The phase III study achieved all primary and secondary endpoints. Data from the study demonstrated a very high level of seroprotection — 98.9% of participants achieved protective levels of chikungunya virus (CHIKV) neutralizing antibodies after one month of vaccine administration. The study also showed that 96.3% of the participants achieved a protective level of CHIKV neutralizing antibodies after six months of dose administration.

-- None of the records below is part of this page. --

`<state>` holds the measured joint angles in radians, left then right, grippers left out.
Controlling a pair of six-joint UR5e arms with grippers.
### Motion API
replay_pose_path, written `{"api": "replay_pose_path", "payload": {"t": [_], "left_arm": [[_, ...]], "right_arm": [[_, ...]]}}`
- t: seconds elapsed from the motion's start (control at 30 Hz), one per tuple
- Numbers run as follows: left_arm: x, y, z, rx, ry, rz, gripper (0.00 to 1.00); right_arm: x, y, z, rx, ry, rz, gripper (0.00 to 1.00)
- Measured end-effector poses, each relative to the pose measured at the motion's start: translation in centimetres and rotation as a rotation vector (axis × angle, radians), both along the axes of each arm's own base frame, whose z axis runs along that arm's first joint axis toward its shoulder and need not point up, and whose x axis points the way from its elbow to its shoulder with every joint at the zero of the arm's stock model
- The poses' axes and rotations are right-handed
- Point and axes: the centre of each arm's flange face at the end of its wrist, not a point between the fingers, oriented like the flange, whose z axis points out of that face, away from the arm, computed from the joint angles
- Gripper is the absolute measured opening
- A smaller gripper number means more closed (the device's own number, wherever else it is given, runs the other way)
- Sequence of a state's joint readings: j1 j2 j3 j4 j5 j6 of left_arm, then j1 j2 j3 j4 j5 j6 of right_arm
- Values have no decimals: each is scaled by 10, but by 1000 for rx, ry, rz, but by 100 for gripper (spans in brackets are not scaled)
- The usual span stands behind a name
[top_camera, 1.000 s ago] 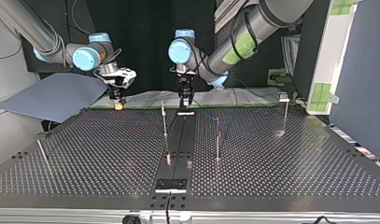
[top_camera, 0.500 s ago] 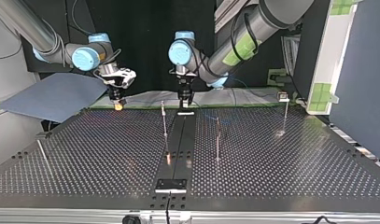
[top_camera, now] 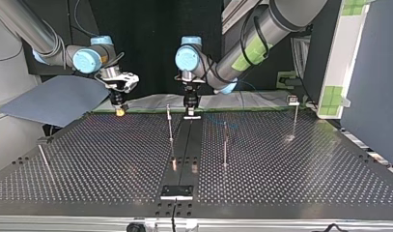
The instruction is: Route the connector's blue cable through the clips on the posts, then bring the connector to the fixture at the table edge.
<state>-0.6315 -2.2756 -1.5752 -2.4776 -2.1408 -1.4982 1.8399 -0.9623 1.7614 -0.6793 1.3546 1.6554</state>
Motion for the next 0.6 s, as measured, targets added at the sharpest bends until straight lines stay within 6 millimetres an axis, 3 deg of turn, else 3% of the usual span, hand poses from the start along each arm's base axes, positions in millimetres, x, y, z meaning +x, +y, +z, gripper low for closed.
{"api": "replay_pose_path", "payload": {"t": [0.6], "left_arm": [[3,3,-3,-12,5,-2,0]], "right_arm": [[-3,-2,0,-3,-4,-6,0]]}}
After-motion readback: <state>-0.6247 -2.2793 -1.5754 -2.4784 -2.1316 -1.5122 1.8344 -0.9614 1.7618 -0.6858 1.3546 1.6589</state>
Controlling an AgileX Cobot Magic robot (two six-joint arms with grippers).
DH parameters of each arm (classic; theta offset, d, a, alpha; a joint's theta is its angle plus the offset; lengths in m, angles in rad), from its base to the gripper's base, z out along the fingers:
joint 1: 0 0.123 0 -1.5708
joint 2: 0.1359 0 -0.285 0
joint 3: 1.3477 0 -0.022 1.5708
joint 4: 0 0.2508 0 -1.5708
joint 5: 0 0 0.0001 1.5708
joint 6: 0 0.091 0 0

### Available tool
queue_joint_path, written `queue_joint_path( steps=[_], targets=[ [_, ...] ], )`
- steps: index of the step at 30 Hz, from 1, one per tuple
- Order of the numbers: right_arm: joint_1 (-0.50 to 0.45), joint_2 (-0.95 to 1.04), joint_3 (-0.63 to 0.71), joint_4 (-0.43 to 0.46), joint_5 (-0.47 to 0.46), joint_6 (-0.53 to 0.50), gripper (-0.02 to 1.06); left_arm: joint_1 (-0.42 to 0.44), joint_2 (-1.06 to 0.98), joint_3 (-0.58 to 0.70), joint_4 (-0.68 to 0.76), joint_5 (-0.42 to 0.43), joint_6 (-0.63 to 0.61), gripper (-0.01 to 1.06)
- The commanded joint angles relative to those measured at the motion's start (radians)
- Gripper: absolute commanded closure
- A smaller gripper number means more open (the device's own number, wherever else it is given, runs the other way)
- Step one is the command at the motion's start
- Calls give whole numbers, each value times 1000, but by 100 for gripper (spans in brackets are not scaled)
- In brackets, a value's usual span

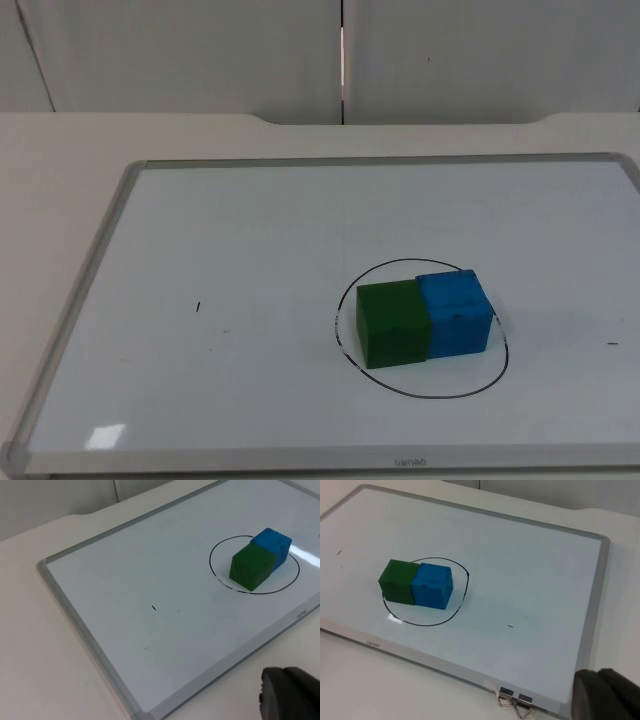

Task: Push the two cubes into the marked area.

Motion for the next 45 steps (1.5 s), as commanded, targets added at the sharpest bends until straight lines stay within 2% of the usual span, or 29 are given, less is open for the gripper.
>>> queue_joint_path(
  steps=[1, 3, 4, 6, 8, 9, 10, 11, 13, 16, 19, 21, 23, 24, 25, 27, 28, 30, 31, 45],
  targets=[
    [-1, -3, 1, -6, -7, 0, 104, 2, -4, 5, -1, 4, 0, 99],
    [-1, -3, 1, -6, -5, 0, 104, 2, -4, 5, -1, 4, 0, 85],
    [-1, -3, 1, -6, -5, 0, 104, 2, -4, 5, -1, 4, 0, 85],
    [-1, -3, 1, -6, -5, 0, 104, 2, -4, 5, -1, 4, 0, 67],
    [-1, -3, 1, -4, -6, 0, 104, 2, -4, 5, -1, 4, 0, 43],
    [-1, -3, 1, -4, -6, 0, 104, 2, -4, 5, -1, 4, 0, 43],
    [-1, -3, 1, -2, -6, 0, 104, 2, -4, 5, 2, 4, 0, 29],
    [-1, -3, 1, -2, -6, 0, 104, 2, -4, 5, 2, 4, 0, 20],
    [-1, -3, 1, -2, -6, 0, 101, 2, -4, 5, 3, 4, 0, 8],
    [-1, -3, 1, -2, -6, 0, 95, 2, -4, 5, 4, 4, 0, 3],
    [-1, -3, 1, -2, -6, 0, 82, 2, -4, 5, 4, 4, 0, 3],
    [-1, -3, 1, -2, -6, 0, 78, 2, -4, 5, 4, 4, 0, 3],
    [-1, -3, 1, -2, -6, 0, 67, 2, -4, 5, 4, 4, 0, 3],
    [-1, -3, 1, -2, -6, 0, 67, 2, -4, 5, 4, 4, 0, 3],
    [-1, -3, 1, -2, -6, 0, 60, 2, -4, 5, 4, 4, 0, 3],
    [-1, -3, 1, -2, -6, 0, 31, 2, -4, 5, 4, 4, 0, 2],
    [-1, -3, 1, -2, -6, 0, 31, 2, -4, 5, 4, 4, 0, 2],
    [-1, -3, 1, -5, -6, 7, 5, 2, -4, 5, 4, 4, 0, 0],
    [-1, -3, 1, -5, -6, 7, -1, 2, -4, 5, 6, 4, 0, 0],
    [-1, -3, 1, -5, -6, 7, -1, 2, -4, 5, 6, 4, 0, 0]
  ],
)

The vaccine also achieved high levels of seroprotection in elderly participants aged 65 years and above, which were similar to the levels achieved in younger adult participants.
The levels of seroprotection achieved by VLA1553 have crossed the 70% seroprotection threshold set by the FDA, which is required to be achieved to seek an application for approval under the accelerated pathway. The company expects to start the pre-submission process with the regulatory body in second-quarter 2022.
The study will continue to monitor a subset of participants who were part of the pivotal phase III study and received VLA1553 for a period of at least five years to confirm the anticipated long-term protection offered after the administration of a single vaccine dose. Valneva is also evaluating the vaccine in a phase III study in the adolescent population, which was initiated this January.
Valneva’s shares have plunged 46.9% so far this year in comparison with the industry’s 11.5% decline.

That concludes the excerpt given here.